> **ABOUT THIS EXERCISE**: Report how many lines of the data contain the string "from". Add nothing.
START EXERCISE MATERIALS
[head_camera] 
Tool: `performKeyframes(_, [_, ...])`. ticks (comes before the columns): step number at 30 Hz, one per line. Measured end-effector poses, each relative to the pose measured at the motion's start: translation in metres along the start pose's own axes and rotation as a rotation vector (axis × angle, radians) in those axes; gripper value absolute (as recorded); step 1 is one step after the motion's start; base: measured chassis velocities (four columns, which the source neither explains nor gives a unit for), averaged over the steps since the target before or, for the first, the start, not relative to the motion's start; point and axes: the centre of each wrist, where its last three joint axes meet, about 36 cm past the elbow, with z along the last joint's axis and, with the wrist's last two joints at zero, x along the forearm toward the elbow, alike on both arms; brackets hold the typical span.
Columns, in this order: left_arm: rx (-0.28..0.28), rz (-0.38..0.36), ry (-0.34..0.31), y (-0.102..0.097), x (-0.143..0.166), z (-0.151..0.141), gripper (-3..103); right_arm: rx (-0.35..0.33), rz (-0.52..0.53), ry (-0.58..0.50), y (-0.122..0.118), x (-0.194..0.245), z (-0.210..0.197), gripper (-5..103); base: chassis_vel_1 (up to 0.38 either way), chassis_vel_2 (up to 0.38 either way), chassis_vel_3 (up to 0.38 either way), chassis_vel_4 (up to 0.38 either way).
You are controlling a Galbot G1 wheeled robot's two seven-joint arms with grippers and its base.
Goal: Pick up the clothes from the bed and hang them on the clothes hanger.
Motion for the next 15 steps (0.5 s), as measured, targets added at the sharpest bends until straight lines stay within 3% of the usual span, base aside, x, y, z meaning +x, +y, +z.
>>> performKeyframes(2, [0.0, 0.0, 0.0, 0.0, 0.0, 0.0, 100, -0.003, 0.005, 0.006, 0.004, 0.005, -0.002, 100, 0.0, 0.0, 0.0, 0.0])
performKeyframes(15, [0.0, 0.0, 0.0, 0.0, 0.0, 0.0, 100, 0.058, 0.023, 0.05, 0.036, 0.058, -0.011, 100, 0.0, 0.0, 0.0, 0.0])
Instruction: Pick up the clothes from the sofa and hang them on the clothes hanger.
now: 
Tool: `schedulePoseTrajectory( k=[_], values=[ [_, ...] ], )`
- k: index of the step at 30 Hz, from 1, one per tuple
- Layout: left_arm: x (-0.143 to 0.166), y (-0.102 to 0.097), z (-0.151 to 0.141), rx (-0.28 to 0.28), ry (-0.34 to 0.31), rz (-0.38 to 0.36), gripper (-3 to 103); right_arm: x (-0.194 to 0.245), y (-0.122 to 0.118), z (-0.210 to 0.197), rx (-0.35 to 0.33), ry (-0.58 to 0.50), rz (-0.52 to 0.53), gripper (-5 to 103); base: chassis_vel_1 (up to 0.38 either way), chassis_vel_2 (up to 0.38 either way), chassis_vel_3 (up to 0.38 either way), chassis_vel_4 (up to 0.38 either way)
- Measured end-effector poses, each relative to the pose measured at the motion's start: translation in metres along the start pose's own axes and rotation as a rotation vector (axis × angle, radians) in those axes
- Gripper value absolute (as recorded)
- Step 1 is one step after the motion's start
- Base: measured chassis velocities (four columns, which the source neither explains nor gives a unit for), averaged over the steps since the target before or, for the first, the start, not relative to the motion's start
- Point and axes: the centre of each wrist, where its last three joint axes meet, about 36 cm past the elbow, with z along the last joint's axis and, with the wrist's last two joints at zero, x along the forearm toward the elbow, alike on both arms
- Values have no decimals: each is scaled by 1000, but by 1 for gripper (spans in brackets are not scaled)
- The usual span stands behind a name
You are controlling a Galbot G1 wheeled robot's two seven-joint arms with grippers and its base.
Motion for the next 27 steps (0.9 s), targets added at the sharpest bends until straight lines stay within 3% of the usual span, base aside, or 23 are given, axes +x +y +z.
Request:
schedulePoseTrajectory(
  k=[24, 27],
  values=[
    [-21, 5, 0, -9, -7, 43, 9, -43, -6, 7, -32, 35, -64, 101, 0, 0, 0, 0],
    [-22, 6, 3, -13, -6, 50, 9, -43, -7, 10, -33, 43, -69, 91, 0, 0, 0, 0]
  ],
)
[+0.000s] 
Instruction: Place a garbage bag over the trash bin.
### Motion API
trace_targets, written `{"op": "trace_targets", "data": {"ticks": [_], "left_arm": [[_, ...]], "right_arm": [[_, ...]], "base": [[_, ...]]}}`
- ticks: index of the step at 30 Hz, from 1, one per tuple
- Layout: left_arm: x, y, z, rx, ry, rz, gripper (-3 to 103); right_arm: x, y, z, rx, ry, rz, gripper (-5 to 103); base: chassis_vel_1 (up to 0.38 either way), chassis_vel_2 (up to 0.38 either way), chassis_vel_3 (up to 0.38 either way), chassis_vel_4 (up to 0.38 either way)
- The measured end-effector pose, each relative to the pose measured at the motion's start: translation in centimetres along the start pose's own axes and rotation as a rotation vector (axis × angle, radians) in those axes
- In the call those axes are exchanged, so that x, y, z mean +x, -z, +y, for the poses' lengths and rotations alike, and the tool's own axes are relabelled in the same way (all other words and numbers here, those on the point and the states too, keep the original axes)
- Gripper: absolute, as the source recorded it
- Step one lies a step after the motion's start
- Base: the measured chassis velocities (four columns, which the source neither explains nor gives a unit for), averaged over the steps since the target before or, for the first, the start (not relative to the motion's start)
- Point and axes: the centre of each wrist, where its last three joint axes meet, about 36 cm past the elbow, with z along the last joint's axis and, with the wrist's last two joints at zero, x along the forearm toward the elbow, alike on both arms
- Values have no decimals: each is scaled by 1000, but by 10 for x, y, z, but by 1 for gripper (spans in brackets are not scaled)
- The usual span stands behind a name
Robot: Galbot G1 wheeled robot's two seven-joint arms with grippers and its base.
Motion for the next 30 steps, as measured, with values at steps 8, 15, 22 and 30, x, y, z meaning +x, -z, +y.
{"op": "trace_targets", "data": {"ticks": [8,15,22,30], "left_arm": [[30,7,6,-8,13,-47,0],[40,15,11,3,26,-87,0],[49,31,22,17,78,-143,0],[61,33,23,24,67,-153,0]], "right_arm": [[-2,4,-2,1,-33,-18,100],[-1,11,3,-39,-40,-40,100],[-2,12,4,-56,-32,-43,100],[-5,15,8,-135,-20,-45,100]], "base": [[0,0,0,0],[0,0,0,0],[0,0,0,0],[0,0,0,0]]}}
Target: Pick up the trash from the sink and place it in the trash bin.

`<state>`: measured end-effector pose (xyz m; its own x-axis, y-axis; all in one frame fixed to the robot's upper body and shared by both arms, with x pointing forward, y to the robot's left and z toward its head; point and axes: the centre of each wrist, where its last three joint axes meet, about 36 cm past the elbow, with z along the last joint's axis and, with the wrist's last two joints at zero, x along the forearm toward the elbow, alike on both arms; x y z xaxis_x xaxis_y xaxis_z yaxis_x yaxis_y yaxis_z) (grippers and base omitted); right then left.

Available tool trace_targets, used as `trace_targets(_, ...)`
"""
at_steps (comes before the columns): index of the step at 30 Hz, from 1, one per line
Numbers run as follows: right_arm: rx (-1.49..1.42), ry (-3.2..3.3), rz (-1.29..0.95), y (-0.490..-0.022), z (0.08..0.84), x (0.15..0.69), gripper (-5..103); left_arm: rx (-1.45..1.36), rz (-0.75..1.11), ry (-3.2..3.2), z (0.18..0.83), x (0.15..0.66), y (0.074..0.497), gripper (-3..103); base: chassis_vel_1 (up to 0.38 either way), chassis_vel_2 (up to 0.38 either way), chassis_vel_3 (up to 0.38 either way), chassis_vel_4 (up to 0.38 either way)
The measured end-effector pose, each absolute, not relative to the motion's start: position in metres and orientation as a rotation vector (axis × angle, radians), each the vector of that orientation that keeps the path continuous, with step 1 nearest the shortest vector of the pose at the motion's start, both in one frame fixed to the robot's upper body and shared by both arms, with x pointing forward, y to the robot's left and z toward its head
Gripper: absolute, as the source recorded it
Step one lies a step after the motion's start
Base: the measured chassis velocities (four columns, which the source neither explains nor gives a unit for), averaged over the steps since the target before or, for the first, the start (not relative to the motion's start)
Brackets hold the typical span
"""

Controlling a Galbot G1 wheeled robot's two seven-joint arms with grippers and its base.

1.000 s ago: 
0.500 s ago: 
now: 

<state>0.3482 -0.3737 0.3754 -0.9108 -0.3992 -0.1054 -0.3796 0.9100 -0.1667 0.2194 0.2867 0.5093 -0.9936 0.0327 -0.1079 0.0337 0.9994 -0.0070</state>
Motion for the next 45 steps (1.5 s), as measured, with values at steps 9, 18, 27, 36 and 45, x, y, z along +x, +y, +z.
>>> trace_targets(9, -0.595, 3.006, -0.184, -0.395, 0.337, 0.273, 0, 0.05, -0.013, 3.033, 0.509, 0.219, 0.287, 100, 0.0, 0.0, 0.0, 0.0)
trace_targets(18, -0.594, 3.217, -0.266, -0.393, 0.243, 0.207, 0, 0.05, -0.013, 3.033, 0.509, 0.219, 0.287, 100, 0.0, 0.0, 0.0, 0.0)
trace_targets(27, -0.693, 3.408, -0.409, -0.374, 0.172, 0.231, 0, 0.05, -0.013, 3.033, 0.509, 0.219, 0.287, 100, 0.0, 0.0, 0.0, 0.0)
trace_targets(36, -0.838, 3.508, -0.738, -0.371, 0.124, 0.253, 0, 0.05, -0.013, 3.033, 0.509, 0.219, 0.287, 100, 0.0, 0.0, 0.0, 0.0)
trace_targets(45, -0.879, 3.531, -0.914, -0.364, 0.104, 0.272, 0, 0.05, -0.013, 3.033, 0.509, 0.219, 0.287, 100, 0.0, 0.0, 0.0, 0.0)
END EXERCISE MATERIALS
> **RESPONSE TO THIS EXERCISE**: 6